**What to do**.
Go through each line of the entries below and tally those containing the string "pixels"; give only the total.

(Dataset items)
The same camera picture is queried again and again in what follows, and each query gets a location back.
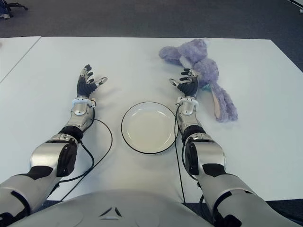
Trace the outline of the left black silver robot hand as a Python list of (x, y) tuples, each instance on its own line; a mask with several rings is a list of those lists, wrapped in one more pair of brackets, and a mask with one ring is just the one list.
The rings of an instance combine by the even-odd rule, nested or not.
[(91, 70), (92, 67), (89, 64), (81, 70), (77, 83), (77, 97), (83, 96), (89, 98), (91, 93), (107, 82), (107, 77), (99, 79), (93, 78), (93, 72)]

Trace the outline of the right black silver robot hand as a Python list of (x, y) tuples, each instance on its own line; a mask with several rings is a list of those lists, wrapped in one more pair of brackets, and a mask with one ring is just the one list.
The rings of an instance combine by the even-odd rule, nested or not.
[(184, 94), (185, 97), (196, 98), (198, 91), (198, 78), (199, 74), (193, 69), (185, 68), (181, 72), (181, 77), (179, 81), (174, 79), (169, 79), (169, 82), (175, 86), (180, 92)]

---

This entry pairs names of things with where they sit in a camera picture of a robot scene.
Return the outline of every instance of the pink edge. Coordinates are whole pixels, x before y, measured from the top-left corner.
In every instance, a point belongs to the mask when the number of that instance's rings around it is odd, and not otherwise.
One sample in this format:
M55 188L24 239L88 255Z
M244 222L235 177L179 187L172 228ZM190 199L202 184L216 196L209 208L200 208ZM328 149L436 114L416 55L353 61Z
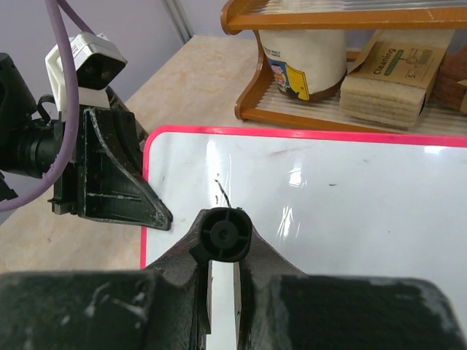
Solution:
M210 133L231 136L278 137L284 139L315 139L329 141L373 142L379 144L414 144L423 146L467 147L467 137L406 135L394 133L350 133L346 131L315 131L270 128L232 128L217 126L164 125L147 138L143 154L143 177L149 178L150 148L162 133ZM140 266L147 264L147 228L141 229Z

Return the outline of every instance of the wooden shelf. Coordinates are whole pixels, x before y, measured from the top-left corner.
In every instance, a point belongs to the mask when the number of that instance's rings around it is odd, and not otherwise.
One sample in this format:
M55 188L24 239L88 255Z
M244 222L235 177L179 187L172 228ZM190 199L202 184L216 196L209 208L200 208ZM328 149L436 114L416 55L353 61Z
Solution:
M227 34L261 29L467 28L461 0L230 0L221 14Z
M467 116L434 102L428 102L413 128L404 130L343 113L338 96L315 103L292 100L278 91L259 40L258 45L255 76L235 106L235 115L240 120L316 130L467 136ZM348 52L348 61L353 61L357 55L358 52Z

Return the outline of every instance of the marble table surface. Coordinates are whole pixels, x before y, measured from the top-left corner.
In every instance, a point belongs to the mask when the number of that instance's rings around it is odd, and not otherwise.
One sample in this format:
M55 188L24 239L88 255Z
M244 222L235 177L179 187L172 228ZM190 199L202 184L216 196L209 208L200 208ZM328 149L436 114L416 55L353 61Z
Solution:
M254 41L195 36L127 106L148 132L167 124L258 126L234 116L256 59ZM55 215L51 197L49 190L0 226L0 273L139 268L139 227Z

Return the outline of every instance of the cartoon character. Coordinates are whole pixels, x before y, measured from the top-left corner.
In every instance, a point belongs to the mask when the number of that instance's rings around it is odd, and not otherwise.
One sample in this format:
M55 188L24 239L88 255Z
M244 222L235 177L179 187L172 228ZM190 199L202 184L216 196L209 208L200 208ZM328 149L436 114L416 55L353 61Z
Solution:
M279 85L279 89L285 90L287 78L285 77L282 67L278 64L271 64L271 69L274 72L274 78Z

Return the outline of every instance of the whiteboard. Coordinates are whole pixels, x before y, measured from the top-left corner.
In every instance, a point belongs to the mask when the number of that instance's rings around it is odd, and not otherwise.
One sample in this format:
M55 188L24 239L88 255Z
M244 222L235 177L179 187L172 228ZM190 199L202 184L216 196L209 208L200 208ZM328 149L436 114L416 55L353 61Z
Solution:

...

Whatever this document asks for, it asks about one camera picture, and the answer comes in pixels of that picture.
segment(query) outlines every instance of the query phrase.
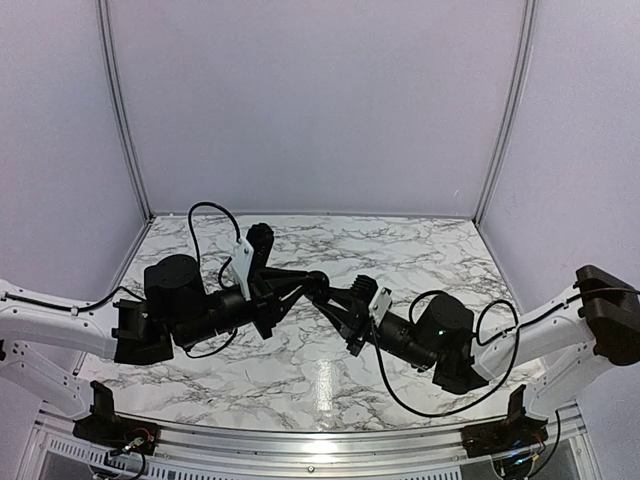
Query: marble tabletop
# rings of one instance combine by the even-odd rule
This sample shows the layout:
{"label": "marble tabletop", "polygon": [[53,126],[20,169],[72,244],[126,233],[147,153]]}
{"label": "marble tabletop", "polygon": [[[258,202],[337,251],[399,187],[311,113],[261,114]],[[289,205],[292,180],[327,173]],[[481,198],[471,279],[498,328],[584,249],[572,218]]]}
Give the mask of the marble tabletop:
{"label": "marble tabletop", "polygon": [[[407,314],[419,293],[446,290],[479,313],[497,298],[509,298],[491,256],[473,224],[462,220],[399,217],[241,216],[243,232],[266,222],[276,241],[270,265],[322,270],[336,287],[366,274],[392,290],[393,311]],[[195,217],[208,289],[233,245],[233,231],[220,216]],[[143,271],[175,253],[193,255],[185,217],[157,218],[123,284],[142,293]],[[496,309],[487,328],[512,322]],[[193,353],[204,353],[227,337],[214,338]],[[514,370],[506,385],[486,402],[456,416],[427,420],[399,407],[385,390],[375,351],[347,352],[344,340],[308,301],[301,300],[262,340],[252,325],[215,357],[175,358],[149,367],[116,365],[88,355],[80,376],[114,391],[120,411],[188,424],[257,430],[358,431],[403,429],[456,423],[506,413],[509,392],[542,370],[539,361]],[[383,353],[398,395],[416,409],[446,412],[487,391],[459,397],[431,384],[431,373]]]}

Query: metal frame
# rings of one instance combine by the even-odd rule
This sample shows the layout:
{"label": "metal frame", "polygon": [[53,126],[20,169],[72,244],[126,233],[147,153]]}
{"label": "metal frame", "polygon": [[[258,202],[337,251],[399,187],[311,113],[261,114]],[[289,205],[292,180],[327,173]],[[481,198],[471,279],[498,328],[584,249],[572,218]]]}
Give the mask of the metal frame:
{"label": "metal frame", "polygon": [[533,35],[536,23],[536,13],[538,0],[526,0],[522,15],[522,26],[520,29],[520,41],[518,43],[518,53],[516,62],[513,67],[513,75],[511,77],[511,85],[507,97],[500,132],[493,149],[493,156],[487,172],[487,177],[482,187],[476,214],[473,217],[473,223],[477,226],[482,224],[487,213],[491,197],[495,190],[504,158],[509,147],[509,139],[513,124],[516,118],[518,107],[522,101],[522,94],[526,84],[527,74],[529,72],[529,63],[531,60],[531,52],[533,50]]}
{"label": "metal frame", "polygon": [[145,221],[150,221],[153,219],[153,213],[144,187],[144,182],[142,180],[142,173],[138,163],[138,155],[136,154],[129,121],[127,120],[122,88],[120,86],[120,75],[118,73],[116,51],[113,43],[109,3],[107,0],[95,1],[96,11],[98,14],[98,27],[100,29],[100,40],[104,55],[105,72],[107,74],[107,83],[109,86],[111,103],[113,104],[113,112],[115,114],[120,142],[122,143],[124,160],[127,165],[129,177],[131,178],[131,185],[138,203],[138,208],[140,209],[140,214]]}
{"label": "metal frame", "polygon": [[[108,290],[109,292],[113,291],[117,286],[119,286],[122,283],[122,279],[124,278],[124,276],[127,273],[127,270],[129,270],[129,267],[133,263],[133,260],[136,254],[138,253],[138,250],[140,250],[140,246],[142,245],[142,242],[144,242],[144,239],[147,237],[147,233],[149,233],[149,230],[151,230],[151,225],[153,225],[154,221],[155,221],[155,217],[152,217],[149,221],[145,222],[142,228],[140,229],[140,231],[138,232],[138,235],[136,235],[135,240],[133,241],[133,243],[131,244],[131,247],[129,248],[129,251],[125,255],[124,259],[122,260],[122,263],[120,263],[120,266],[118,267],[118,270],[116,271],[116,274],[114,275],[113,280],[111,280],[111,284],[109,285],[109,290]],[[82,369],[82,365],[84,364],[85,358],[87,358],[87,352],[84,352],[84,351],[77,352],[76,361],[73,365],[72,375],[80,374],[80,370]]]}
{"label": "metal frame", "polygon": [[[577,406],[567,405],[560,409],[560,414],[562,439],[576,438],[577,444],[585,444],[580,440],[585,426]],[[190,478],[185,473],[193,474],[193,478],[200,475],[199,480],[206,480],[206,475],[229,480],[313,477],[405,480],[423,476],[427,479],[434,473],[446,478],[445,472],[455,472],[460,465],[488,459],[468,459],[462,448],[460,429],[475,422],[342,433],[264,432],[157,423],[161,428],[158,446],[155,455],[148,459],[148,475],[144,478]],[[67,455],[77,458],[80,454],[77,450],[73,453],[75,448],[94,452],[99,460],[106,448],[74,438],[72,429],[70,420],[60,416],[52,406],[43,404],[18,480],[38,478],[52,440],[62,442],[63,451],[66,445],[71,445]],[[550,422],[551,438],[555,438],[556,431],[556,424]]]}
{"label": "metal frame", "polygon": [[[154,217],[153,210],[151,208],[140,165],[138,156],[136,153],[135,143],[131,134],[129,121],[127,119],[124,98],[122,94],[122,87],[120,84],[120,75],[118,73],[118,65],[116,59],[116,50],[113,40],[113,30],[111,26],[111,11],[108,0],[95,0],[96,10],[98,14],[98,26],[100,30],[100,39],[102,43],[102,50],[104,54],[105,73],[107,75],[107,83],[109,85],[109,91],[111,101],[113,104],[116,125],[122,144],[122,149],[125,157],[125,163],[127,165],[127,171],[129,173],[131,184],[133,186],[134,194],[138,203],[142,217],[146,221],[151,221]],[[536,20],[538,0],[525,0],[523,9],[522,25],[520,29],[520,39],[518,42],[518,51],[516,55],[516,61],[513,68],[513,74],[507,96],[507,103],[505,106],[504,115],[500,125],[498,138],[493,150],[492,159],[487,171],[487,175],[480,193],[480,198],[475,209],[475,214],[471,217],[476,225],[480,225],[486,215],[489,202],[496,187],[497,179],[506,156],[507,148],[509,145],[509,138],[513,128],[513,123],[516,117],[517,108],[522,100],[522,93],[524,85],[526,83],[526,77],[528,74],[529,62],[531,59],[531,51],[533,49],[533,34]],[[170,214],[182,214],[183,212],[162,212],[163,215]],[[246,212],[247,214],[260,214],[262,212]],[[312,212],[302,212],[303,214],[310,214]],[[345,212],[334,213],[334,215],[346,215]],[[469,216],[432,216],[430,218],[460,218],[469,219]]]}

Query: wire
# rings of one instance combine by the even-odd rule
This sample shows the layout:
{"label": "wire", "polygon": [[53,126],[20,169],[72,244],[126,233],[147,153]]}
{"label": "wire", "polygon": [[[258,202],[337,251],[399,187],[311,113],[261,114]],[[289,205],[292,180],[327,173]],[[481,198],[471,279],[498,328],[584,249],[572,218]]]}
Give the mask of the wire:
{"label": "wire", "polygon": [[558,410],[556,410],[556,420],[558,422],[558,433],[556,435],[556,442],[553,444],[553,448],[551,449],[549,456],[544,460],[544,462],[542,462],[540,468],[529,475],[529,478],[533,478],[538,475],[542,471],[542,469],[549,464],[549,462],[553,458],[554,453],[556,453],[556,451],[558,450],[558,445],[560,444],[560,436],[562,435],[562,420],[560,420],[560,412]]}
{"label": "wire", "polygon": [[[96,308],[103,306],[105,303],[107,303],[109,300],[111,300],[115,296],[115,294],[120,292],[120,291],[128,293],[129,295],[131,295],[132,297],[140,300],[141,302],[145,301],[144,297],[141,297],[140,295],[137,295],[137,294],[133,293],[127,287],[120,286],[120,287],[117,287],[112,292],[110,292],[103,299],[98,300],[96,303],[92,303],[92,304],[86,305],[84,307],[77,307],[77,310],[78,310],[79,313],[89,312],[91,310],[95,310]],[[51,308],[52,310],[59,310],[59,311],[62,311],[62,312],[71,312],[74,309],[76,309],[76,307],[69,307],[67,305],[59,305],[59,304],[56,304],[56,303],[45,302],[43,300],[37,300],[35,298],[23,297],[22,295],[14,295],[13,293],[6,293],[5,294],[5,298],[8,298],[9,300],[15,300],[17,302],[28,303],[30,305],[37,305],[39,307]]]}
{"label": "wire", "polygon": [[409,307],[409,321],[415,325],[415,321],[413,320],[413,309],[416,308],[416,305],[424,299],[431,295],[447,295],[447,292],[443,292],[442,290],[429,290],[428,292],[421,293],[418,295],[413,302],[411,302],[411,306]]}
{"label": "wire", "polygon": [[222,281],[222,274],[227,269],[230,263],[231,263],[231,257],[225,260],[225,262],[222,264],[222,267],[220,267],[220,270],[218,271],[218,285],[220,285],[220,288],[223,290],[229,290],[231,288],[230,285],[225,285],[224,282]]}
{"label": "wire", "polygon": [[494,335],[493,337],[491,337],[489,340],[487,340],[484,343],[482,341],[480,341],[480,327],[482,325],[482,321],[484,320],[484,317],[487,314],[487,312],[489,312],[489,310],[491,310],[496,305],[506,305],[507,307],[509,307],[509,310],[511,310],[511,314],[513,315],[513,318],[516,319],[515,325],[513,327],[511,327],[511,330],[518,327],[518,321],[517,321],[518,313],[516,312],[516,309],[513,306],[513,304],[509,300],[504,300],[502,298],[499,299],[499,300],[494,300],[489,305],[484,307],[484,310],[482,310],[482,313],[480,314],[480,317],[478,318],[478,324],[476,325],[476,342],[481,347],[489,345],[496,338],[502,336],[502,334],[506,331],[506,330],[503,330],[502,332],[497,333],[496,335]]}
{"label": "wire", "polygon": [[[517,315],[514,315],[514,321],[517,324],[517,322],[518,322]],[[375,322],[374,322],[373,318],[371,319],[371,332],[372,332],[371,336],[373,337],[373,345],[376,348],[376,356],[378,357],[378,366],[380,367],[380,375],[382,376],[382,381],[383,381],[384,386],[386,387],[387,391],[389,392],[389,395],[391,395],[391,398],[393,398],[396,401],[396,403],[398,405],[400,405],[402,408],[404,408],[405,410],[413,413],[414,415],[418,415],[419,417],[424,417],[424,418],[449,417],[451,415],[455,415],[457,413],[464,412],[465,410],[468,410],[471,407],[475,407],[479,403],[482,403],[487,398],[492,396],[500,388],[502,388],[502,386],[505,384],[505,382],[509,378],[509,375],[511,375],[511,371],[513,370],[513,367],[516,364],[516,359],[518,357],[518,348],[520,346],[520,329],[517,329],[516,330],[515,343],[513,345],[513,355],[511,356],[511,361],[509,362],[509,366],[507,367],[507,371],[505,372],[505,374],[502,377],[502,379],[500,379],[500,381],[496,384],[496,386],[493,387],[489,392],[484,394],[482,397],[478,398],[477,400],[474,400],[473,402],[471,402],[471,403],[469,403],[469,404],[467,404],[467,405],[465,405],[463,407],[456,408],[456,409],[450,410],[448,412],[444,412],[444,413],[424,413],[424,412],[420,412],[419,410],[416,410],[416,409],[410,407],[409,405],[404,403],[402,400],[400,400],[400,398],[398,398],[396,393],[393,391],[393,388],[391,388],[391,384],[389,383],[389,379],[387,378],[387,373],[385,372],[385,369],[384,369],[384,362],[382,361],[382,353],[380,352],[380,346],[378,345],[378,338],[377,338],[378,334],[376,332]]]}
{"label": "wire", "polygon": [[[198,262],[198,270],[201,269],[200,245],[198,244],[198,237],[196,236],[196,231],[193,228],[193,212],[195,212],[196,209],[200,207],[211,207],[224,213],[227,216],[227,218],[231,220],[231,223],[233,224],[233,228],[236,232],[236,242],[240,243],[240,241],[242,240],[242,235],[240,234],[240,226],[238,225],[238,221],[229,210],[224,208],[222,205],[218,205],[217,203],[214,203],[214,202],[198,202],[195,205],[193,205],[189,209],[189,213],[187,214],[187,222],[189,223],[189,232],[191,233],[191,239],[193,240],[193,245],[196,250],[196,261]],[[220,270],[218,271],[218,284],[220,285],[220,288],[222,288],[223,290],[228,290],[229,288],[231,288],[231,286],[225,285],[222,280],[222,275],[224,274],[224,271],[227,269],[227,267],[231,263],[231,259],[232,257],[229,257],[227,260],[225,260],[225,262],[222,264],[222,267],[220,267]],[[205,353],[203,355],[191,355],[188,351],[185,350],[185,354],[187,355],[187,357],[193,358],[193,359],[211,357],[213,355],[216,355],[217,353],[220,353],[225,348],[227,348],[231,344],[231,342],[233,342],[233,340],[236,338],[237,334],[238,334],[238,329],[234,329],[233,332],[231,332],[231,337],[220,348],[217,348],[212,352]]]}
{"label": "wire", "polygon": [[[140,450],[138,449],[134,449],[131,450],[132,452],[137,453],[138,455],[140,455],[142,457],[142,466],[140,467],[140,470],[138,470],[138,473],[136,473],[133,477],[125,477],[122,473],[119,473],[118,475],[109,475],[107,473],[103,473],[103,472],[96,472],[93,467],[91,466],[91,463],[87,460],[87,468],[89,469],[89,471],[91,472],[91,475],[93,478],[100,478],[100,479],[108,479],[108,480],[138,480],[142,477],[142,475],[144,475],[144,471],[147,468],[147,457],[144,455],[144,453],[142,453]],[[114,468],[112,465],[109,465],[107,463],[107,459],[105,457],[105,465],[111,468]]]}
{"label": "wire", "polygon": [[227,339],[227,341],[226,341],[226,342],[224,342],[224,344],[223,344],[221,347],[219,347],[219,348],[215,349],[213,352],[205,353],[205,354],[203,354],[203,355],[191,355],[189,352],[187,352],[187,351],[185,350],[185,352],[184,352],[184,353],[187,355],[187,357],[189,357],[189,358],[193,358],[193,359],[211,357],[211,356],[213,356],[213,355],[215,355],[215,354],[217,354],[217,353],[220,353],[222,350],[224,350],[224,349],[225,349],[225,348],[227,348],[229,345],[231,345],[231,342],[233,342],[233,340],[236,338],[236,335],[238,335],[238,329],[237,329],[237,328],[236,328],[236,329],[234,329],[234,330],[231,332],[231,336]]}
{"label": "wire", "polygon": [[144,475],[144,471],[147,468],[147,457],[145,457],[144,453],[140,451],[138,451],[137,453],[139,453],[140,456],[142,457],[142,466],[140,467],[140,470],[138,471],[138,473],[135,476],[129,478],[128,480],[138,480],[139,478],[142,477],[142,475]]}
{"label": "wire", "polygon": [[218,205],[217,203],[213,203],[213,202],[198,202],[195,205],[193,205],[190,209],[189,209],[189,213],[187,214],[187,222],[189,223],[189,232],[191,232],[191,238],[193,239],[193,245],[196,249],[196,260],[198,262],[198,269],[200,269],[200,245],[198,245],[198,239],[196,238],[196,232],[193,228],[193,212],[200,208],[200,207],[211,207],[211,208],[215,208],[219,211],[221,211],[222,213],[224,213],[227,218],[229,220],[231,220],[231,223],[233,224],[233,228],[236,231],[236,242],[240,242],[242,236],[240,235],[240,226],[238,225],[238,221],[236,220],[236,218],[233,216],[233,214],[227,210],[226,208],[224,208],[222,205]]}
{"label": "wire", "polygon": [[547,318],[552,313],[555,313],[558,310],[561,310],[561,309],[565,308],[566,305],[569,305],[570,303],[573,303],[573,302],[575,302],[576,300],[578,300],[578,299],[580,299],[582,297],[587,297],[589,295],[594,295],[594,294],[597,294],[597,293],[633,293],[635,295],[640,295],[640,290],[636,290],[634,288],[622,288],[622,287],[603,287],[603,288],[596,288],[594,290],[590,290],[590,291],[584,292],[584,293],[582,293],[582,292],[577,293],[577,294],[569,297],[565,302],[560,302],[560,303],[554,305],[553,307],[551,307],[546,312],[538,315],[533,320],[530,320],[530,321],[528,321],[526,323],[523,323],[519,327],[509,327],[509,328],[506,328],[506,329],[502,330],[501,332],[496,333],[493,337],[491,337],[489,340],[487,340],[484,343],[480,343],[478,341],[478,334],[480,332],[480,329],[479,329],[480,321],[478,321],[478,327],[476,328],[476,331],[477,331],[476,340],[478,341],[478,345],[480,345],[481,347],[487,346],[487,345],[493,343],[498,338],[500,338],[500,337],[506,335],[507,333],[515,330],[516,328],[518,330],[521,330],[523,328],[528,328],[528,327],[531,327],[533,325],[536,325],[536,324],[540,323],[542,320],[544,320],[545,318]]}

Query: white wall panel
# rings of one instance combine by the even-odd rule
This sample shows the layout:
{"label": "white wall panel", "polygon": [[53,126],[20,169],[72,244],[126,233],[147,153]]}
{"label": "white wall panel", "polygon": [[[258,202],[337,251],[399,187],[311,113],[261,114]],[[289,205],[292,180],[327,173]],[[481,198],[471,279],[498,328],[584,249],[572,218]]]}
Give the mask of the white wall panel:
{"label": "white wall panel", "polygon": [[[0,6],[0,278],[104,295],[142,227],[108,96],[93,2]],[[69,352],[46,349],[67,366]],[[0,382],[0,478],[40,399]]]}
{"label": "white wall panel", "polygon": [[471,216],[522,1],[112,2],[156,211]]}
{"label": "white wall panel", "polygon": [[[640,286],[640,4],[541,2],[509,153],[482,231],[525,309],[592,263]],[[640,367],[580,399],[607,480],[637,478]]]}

**Response to the task**.
6